This exercise asks for every line of the material that contains the word "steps".

» Dataset excerpt

◆ ◆ ◆ ◆ ◆

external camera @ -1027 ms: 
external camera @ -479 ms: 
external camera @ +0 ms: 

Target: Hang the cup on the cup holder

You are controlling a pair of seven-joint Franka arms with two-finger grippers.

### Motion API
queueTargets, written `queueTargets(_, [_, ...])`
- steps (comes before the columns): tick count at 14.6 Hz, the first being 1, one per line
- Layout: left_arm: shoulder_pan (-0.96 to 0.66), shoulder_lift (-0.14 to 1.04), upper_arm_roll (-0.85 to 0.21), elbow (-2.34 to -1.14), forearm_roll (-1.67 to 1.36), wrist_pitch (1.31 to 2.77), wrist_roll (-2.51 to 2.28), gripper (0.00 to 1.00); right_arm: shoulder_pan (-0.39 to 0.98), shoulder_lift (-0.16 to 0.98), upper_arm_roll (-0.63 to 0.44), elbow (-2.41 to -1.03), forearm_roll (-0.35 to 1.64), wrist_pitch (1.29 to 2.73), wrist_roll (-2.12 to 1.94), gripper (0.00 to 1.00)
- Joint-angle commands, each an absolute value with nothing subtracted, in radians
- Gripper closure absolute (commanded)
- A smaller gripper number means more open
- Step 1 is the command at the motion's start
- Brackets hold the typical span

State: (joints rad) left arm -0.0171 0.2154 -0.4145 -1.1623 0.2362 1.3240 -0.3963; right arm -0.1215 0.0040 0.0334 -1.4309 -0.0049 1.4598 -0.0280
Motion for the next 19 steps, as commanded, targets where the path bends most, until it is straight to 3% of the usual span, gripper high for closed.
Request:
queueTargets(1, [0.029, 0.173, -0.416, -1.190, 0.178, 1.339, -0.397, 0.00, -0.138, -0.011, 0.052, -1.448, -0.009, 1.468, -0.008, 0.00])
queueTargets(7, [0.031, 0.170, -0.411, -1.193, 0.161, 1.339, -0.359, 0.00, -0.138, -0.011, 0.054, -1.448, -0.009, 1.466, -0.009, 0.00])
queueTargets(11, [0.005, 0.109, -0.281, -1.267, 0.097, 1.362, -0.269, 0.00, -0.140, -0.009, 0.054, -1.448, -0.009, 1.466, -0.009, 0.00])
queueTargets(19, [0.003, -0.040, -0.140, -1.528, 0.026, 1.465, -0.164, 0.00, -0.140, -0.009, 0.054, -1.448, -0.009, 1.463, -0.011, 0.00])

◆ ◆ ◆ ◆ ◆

» Output for this task
- steps (comes before the columns): tick count at 14.6 Hz, the first being 1, one per line
Motion for the next 19 steps, as commanded, targets where the path bends most, until it is straight to 3% of the usual span, gripper high for closed.

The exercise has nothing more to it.